Albumin -Key Points

  1. Albumin is the most abundant extracellular protein, it’s distribution is primarily intravascular.

  2. Albumin has a role in maintaining COP, binding and transport, free radical scavenging, acid base balance, coagulation and vascular permeability.

  3. Albumin is measured using BCG or BCP. This overestimates a low serum albumin.

  4. Serum albumin concentration falls due to decreased synthesis, increased catabolism, increased loss and redistribution.

  5. The serum albumin falls when patients become sick, and comes back up when patients get better. The liver stops producing albumin in critical illness: low albumin is a non specific marker of disease.

  6. Edema formation is determined by the rate of fluid flux: COP is determined by  total protein concentration, and the state of the lymphatic system.

  7. Hypoalbuminemia is associated with liver and renal disease, PET, SIRS including burns, trauma and surgery.

  8. Decreased albumin in adults is a marker of associated disease (a negative acute phase reactant) not a feature of isolated protein-energy malnutrition. It is a poor indicator of nutritional status (so too is prealbumin).

  9. Low serum albumin is an independent indicator of (poor) outcome in critical illness.
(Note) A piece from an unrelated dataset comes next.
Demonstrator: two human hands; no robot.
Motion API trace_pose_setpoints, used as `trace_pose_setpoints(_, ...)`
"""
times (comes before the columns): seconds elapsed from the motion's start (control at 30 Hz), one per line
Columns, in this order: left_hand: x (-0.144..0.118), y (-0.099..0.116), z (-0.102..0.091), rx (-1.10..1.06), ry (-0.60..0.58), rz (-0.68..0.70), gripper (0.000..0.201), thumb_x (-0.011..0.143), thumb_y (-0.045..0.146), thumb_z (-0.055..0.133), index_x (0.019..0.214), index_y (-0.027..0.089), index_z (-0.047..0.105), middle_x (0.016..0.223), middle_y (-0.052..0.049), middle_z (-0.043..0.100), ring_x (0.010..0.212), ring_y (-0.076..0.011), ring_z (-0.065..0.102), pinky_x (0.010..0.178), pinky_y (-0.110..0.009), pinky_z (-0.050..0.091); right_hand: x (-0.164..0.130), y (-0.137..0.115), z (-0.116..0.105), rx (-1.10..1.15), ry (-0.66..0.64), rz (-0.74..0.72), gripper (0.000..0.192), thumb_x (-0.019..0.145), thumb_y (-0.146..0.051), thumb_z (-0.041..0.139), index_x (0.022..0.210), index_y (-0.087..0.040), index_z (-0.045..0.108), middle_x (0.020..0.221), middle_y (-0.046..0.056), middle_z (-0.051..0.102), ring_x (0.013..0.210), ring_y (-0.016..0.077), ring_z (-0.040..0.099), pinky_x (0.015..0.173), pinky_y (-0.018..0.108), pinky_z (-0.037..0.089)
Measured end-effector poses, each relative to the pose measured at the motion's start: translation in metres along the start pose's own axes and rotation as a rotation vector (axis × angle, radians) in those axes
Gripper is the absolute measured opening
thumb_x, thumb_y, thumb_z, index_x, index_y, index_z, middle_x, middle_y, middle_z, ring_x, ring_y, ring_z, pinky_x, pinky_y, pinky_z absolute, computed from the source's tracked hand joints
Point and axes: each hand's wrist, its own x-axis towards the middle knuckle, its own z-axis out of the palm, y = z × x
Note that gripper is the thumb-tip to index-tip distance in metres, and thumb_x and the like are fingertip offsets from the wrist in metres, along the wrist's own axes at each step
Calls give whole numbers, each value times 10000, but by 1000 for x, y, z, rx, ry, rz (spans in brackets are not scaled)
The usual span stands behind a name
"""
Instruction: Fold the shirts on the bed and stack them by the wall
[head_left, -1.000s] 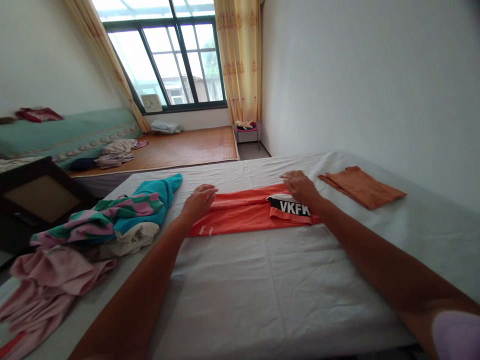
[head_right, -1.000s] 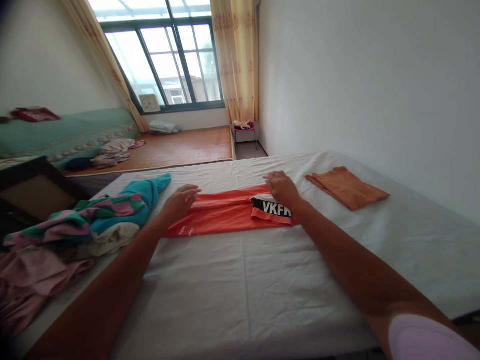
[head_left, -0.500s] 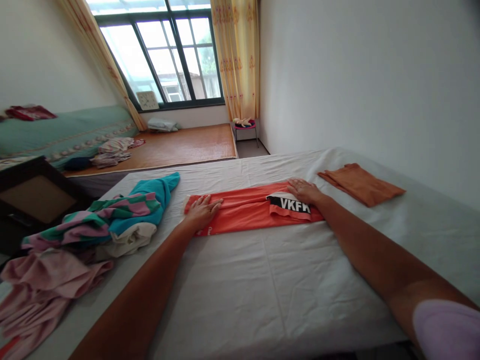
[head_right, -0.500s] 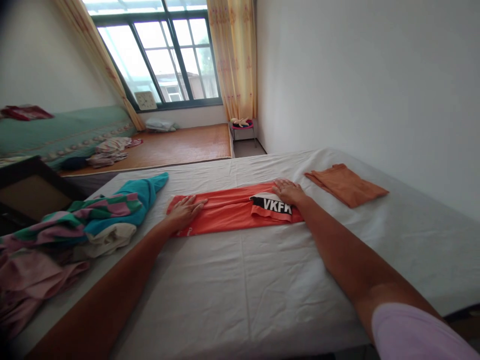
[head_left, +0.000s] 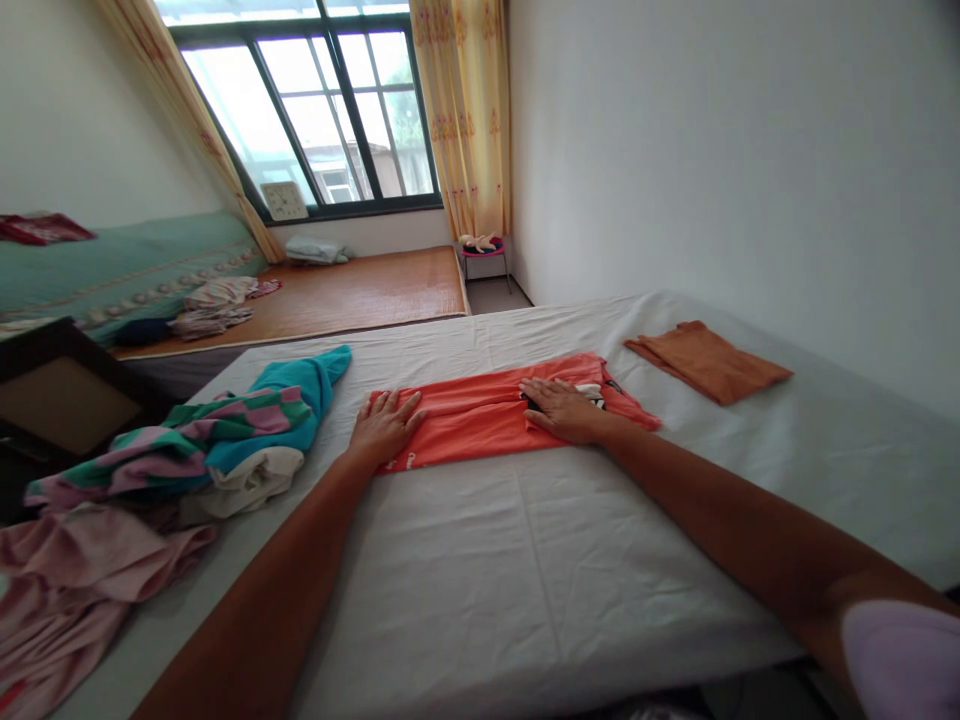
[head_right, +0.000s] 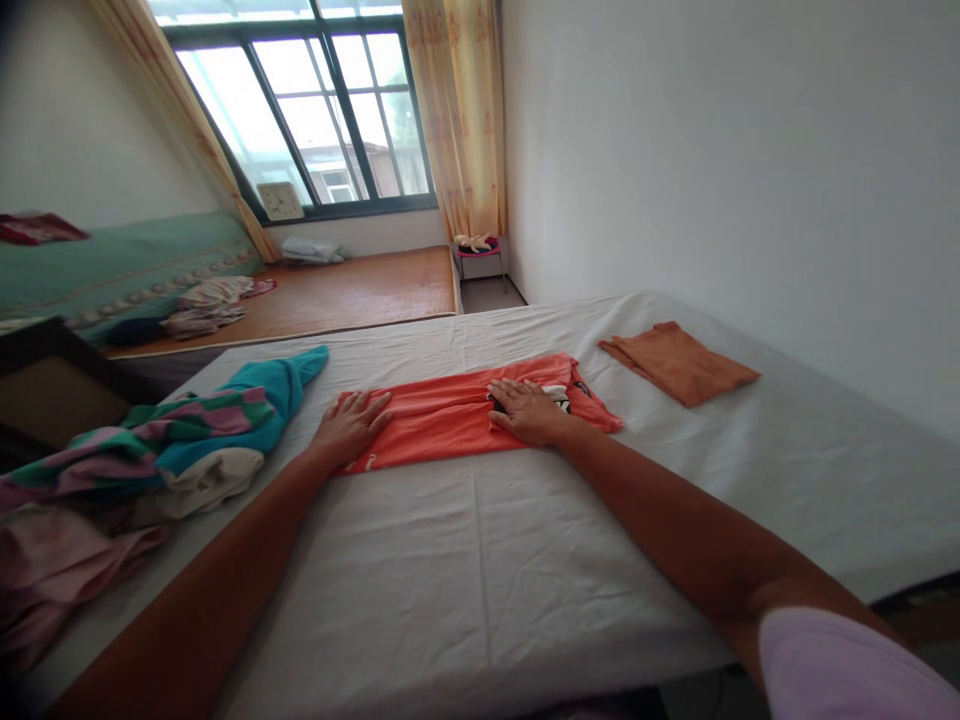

  10. There is no evidence that correcting hypoalbuminemia improves outcome, indeed therapeutic albumin administration may worsen outcome.

A number of strategies have utilized albumin as a therapeutic agent:

  • Correcting hypoalbuminemia to improve outcome – no evidence of improvement.
  • Using albumin as a hypertonic-hyperoncotic agent to reduce tissue prefusion, with or without diuretics – no evidence of improvement.
  • For volume replacement in cirrhosis (spontaneous bacterial peritonitis) – some evidence.
  • As the colloid of choice in infants – no evidence either way.
  • In burns – no evidence either way.
  • Following paracentesis for ascites – no evidence.
  • To treat nephrotic syndrome – no evidence.
  • As a colloid agent in critical illness: little supportive evidence.